> _Assignment_:
The expected output is exactly the lines below, starting at the line with "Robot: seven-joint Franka" and ending at the line with "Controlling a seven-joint", both included; no other line belongs in it.
________________________________________
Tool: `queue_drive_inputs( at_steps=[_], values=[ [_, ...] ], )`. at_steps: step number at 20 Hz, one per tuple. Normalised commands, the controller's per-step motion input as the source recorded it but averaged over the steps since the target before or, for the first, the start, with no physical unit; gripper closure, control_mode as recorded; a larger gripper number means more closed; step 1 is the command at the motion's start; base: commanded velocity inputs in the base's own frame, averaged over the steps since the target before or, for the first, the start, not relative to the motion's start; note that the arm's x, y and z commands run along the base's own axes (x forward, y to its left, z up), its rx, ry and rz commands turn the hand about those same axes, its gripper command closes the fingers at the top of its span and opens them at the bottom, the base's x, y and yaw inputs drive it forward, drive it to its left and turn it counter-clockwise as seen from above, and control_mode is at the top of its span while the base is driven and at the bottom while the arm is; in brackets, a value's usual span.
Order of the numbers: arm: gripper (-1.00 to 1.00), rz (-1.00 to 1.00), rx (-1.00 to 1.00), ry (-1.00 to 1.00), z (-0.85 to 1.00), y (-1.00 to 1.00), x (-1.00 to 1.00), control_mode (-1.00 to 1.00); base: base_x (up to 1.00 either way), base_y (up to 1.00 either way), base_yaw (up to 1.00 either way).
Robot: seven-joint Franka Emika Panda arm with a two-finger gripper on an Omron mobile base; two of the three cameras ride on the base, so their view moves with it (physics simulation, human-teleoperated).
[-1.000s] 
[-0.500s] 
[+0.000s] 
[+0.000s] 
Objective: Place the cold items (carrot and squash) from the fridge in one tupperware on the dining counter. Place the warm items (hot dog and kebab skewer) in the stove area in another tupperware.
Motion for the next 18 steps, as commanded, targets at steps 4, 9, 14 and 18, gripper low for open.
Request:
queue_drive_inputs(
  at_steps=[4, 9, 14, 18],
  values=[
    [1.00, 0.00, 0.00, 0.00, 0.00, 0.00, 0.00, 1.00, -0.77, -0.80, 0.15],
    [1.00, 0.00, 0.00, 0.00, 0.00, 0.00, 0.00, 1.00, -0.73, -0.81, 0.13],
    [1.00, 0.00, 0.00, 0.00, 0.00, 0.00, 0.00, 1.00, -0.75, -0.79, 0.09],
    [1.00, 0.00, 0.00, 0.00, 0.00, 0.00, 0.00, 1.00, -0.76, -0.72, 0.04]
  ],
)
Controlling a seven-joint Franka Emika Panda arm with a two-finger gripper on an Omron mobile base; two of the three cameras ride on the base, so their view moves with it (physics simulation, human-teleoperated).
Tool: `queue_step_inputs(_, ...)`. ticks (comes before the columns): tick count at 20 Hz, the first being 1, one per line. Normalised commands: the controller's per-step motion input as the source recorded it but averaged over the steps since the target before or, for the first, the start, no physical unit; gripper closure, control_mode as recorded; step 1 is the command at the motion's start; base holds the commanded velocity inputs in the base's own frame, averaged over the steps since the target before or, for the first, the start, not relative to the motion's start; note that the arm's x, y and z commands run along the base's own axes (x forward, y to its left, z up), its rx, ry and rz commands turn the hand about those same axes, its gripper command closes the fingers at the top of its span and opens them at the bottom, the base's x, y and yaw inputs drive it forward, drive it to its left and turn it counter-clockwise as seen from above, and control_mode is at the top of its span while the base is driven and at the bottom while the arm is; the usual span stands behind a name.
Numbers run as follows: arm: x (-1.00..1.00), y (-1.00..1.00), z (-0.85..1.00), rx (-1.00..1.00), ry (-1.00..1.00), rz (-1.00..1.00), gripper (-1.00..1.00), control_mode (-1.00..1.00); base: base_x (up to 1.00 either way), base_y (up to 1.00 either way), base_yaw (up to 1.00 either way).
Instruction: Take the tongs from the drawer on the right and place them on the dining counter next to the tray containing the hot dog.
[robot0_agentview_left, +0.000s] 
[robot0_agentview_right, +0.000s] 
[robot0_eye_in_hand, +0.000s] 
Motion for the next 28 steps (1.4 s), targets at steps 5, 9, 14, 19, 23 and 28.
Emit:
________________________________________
> _Exercise result_:
Robot: seven-joint Franka Emika Panda arm with a two-finger gripper on an Omron mobile base; two of the three cameras ride on the base, so their view moves with it (physics simulation, human-teleoperated).
[-1.000s] 
[-0.500s] 
[+0.000s] 
[+0.000s] 
Objective: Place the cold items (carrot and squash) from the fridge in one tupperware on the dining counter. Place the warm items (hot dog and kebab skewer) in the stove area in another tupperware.
Motion for the next 18 steps, as commanded, targets at steps 4, 9, 14 and 18, gripper low for open.
Request:
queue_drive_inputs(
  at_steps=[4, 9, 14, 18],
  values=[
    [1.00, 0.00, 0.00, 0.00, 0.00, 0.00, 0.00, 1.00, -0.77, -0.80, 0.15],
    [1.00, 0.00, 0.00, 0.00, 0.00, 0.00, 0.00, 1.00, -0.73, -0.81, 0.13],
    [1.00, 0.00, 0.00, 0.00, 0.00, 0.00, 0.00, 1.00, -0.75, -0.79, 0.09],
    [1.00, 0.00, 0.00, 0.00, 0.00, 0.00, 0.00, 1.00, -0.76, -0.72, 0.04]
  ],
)
Controlling a seven-joint Franka Emika Panda arm with a two-finger gripper on an Omron mobile base; two of the three cameras ride on the base, so their view moves with it (physics simulation, human-teleoperated).

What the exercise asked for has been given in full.